La popularité des artistes de la musique est un atout qui attire les marques souhaitant renforcer et valoriser leur image dans un environnement toujours plus concurrentiel. Avec le retour de la croissance et la constante augmentation de la popularité des artistes, permise par les réseaux sociaux et autres relais d’exposition, les maisons de disques ne vendent désormais plus uniquement la musique de leurs artistes. Il s’agit désormais de capitaliser en plus sur leur image, leur popularité, leur influence. Les artistes français et francophones deviennent eux-mêmes des marques en plus d’être des ambassadeurs. Les partenariats avec les marques sont intégrés à l’exploitation des projets par les maisons de disques et à leur stratégie. Analyse des relations entre les mondes des marques et de la musique.

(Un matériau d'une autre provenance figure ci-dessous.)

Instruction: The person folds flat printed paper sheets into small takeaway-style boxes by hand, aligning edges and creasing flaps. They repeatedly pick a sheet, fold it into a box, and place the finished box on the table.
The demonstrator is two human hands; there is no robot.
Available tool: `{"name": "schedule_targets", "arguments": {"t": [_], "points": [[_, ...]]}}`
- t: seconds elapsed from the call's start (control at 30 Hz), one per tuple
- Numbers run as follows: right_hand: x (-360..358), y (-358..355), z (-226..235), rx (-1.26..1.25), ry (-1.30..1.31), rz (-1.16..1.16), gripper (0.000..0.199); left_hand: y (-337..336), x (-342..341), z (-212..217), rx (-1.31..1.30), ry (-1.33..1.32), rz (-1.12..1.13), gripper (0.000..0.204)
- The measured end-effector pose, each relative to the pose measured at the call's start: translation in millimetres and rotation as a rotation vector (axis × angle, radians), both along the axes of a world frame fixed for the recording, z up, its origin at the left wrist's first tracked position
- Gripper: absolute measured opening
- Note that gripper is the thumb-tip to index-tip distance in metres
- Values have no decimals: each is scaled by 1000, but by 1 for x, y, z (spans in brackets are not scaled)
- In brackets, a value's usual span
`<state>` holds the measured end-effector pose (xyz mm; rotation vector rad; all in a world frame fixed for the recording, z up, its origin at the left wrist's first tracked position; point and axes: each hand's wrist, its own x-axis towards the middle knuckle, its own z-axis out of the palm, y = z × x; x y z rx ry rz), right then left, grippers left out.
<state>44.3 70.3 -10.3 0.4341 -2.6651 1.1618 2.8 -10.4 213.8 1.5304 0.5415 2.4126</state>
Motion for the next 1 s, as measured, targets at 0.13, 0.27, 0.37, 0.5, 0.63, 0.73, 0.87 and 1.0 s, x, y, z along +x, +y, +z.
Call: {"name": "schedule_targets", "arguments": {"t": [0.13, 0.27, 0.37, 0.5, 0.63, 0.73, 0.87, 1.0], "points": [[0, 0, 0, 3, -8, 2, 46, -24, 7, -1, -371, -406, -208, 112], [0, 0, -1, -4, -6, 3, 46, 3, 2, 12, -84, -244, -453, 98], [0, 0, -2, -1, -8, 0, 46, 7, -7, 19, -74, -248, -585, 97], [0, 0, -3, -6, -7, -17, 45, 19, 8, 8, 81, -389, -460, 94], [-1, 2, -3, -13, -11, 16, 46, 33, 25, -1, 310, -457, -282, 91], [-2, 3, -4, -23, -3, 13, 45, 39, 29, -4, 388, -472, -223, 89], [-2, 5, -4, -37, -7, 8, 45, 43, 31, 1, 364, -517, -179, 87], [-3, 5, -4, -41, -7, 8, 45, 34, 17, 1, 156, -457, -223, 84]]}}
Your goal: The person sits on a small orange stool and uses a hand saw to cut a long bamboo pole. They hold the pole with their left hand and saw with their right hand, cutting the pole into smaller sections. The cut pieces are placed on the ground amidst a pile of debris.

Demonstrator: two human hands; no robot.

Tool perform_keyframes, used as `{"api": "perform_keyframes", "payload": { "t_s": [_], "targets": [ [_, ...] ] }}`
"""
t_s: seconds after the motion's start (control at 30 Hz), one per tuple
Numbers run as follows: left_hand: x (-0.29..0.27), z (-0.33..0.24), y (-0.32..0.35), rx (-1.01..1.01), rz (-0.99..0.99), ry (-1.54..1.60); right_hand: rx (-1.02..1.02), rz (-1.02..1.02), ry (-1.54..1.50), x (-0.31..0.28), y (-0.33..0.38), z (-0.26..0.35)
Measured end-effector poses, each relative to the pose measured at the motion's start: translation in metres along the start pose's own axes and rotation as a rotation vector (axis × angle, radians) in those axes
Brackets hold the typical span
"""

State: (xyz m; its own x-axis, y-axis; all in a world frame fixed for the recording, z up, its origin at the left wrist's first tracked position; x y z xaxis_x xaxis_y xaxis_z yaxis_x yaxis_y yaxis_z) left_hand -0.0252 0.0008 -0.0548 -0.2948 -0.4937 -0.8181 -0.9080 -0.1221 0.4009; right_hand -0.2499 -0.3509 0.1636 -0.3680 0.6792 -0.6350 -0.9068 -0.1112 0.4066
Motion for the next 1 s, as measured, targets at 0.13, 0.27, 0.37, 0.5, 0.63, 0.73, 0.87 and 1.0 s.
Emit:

Les liens entre les marques et la musique ont été noués il y a déjà plus de dix ans dans l’écosystème français. Les activités de diversifications des filiales françaises de Sony Music, Universal Music et Warner Music et des labels indépendants, comme la production de spectacles et les partenariats, ont démarré pendant la crise du marché de la musique enregistrée. Trouver de nouvelles sources de revenus était impératif pour améliorer la rentabilité des projets. Mais au départ, le spectre des partenariats avec les marques n’était pas aussi large. « Entre 2006 et 2012, les maisons de disques vendaient avant tout la musique de leurs artistes aux opérateurs et aux grandes entreprises via des plateformes de téléchargement avec pour objectif principal de fidéliser leur client. Il est devenu de plus en plus difficile pour les marques de valoriser ces offres auprès des consommateurs à cause du piratage puis de la baisse du téléchargement légal. Et surtout, on s’est vite aperçu que les marques avaient en réalité besoin de proposer des expériences et des contenus inédits à leurs clients pour créer de l’engagement » analyse Sébastien Perrier, Directeur de la Communication Corporate et des Partenariats chez Sony Music Entertainment France depuis 2013 après treize ans dans le groupe Havas. La production d’expériences et de contenus inédits avec la participation des artistes exigeait avant tout de pouvoir utiliser leur image. Les contrats dits à 360 ont permis ce type d’exploitation. « On s’est rendu compte que les artistes étaient devenus des marques, notamment parce que pendant des années on avait investi pour les développer. Paradoxalement, on avait laissé d’autres sociétés les exploiter. Les contrats 360 ont permis d’élargir l’acquisition de droits liés à la musique enregistrée à des droits pour l’exploitation de l’image, les représentations privées, le licensing ou le merchandising » observe Romain Tassinari, Directeur de Warner Music 360. Autant de paramètres qui ont permis de décupler les partenariats avec les marques en quelques années, et ce dans beaucoup de secteurs différents tels que la mode, les cosmétiques, l’agroalimentaire, ou la finance.